Well you build and it should be good. It builds to:

/var/lib/jobs//workspaces

So things to do and I might update this post is:

1. Setup a script to copy the build to document root (staging / live site)...but why is this required? Furthermore shouldn't the testing be done in a hosted environement, specifically end-to-end tests?
2. Setup a webhook (from the private personal git repo, and not github) to tell jenkins there has been a commit to master....
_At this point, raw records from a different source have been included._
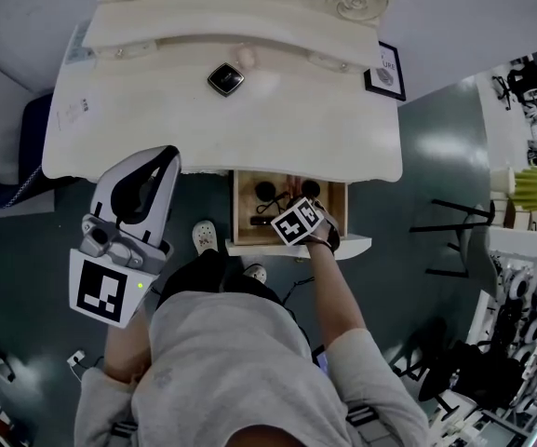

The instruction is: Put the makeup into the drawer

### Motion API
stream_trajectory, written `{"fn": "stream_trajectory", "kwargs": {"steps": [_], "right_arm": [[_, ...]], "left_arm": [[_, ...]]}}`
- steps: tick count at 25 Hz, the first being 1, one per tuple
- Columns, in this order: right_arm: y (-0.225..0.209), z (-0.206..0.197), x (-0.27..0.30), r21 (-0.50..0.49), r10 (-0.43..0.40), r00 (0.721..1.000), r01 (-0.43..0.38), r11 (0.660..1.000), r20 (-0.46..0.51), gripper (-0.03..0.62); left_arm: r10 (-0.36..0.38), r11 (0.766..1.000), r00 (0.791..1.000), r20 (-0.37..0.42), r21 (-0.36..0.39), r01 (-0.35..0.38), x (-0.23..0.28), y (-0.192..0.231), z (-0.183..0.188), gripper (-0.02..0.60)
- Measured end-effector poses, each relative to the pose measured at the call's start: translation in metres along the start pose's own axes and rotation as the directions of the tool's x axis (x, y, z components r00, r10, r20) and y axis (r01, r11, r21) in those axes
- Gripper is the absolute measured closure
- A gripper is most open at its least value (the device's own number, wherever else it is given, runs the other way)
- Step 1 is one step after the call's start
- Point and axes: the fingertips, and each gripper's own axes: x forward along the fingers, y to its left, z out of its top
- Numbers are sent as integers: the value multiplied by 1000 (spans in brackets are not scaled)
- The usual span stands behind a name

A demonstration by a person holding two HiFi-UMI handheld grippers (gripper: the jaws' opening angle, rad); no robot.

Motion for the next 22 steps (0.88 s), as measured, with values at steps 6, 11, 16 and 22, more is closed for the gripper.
{"fn": "stream_trajectory", "kwargs": {"steps": [6, 11, 16, 22], "right_arm": [[1, 0, 3, -6, 9, 1000, -9, 1000, -7, 560], [1, -1, 0, 42, 26, 1000, -27, 999, 15, 560], [2, 2, -3, 78, 42, 998, -46, 996, 51, 553], [-7, 11, -22, 132, 9, 989, -29, 991, 147, 555]], "left_arm": [[-46, 999, 999, 6, 6, 46, 12, 0, -3, 568], [-71, 997, 997, 10, 5, 71, 18, -2, -3, 568], [-87, 996, 996, 13, 7, 87, 19, -5, -2, 568], [-77, 997, 997, 18, 16, 76, 17, -11, 2, 568]]}}
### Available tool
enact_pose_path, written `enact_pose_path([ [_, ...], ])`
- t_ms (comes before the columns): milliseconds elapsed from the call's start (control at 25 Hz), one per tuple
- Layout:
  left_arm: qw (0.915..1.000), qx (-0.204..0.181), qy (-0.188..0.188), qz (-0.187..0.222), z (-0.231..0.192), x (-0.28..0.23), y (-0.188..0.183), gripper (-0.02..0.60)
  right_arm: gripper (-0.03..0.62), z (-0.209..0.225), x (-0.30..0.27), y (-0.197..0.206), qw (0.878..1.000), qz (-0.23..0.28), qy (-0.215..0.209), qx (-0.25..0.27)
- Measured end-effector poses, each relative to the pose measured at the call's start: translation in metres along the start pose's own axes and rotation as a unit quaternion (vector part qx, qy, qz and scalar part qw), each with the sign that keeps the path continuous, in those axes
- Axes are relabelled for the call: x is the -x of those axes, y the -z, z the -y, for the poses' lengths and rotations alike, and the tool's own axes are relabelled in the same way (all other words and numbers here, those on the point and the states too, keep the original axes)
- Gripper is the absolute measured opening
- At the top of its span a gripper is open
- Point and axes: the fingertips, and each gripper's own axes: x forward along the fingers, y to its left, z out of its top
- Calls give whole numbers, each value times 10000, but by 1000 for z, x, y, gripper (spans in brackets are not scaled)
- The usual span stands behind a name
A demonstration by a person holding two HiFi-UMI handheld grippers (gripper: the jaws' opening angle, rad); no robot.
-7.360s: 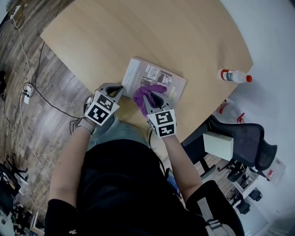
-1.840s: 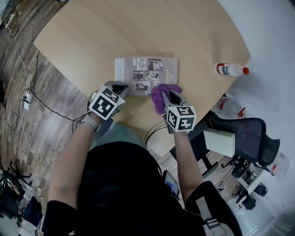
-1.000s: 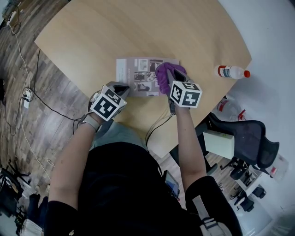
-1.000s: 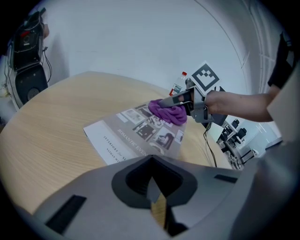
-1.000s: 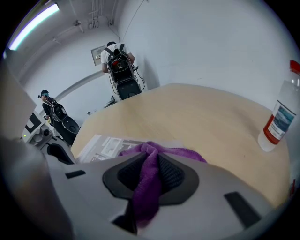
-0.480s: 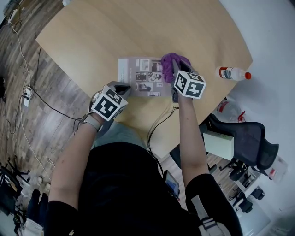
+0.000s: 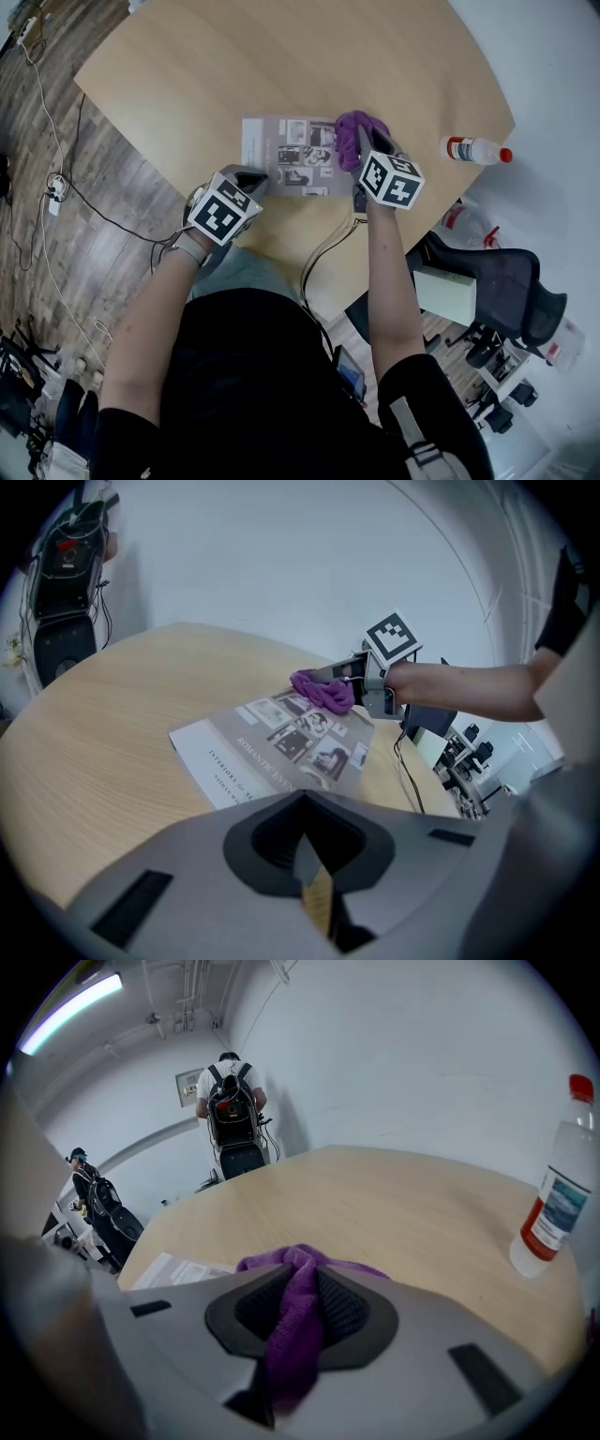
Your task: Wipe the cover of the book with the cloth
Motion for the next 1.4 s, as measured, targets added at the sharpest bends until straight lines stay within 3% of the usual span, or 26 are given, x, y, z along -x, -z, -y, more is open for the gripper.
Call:
enact_pose_path([
  [960, 10000, -67, -4, -64, -1, 2, 2, 20, 83, -9, 87, 85, 9996, 6, 269, -103],
  [1400, 9999, -157, 27, 18, 1, 3, -1, 20, 77, -18, 106, 111, 9979, -331, 522, -181],
])
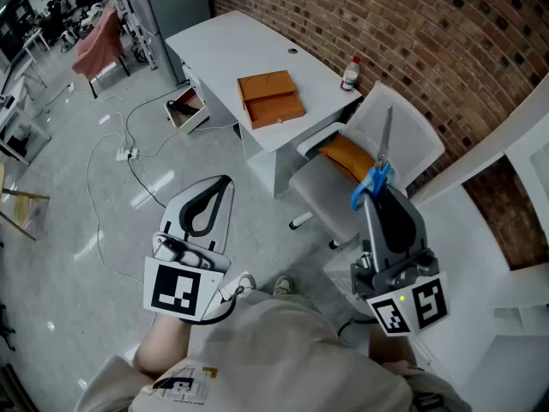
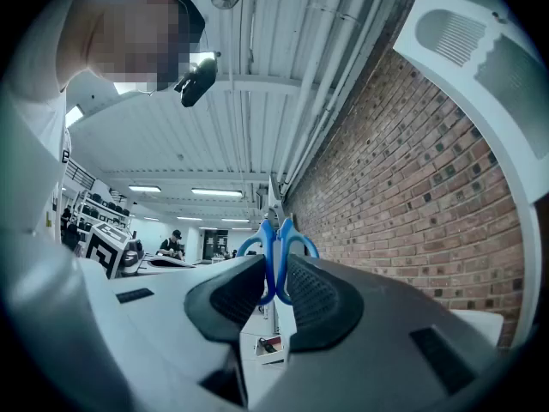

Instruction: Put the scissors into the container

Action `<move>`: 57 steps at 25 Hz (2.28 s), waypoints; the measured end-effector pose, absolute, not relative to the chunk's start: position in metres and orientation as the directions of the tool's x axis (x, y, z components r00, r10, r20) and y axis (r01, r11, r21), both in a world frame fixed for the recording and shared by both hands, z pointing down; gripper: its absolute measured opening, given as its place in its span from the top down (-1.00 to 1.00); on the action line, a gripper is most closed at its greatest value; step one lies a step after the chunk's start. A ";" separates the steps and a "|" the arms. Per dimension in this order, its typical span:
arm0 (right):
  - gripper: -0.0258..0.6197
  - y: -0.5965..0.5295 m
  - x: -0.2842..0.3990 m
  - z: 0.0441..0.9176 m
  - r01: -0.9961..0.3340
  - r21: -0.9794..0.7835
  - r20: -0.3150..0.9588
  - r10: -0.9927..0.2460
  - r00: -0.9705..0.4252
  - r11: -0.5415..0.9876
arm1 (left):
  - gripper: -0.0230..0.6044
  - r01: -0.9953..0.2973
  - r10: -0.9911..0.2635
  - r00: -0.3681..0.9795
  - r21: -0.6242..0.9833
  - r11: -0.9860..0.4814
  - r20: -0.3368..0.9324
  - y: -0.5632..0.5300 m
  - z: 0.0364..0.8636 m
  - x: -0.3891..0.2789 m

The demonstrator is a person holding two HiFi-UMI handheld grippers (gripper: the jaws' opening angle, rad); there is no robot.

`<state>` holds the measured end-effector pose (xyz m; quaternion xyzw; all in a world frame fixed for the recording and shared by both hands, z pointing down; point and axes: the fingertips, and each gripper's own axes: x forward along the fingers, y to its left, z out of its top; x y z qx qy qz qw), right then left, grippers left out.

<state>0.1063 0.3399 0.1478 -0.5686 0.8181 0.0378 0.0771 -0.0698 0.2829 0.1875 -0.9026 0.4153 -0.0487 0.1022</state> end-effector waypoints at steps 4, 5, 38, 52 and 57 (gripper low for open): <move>0.68 0.343 0.108 0.148 -0.934 -0.026 -0.180 -0.920 -0.347 0.357 | 0.90 -0.740 -0.759 0.651 -0.223 -0.634 0.002 0.285 0.189 -0.067; 0.68 0.344 0.108 0.149 -0.932 -0.027 -0.179 -0.919 -0.351 0.361 | 0.90 -0.740 -0.760 0.650 -0.223 -0.634 0.002 0.286 0.189 -0.067; 0.68 0.313 0.132 0.171 -0.899 0.009 -0.161 -0.887 -0.433 0.438 | 0.90 -0.762 -0.790 0.613 -0.244 -0.600 0.026 0.273 0.210 -0.035; 0.68 0.211 0.114 0.203 -0.887 0.015 -0.087 -0.883 -0.460 0.461 | 0.90 -0.787 -0.810 0.586 -0.222 -0.575 0.019 0.181 0.230 -0.054; 0.68 0.165 0.107 0.214 -0.880 0.033 -0.041 -0.879 -0.476 0.475 | 0.90 -0.790 -0.814 0.578 -0.215 -0.575 0.052 0.133 0.243 -0.059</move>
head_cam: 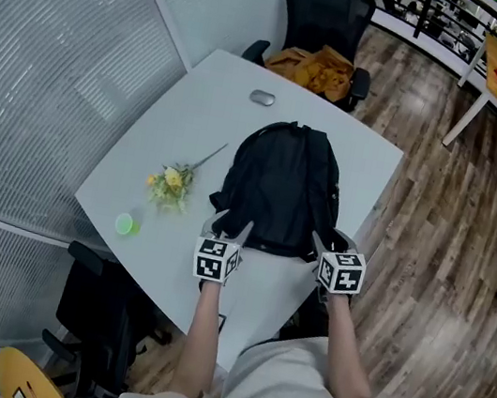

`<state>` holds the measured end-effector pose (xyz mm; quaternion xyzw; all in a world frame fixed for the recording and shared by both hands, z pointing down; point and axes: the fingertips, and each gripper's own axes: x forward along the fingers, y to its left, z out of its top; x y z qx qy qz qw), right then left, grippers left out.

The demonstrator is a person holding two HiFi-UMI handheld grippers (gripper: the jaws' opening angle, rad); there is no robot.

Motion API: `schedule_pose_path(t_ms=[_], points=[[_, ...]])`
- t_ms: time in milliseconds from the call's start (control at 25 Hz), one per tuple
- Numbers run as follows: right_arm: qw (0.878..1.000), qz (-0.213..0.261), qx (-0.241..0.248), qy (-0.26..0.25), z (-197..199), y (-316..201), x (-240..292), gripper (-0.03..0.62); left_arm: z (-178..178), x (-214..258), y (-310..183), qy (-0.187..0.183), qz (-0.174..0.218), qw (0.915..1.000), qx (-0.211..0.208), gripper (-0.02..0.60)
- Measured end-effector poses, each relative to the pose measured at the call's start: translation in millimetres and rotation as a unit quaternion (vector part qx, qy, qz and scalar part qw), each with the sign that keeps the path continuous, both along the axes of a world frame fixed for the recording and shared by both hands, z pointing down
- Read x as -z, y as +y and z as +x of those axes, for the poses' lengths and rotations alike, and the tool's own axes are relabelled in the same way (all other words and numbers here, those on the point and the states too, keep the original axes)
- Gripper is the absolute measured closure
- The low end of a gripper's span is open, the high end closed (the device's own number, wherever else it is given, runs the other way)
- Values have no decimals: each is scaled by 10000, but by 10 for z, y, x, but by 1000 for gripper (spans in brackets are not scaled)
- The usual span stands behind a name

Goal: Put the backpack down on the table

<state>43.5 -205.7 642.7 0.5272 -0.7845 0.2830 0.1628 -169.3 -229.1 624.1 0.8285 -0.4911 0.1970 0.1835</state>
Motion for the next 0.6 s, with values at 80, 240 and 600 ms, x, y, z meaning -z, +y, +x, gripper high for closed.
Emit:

Another top article on Setting up Jenkins

k.cheers.bye.

Update:

With regards to 2. Setting up a webhook, or push based builds using jenkins take a look at the below site:

http://blog.avisi.nl/2012/01/13/push-based-builds-using-jenkins-and-git/

We need to set Jenkins up to trigger builds remotely:

trigger builds remotely scripts git jenkins

Then create a script (name it: post-receive in /your_bare_repo.git/hooks/.) with the token you just created:

I didn't need a username and password but I think it would be advisable to have a more secure method instead of jsut the token, because analytics tracking and server logs would have logged that query string parameter, and someone could potentially bombard your system with builds constantly.

!/bin/bash
/usr/bin/curl -s \

http://jenkinsci/job/PROJECTNAME/build?token=

You may have an issue with authentication, if so view the jenkins scripted clients page.

Now we may need to look at testing deployments and copying to web server if successful.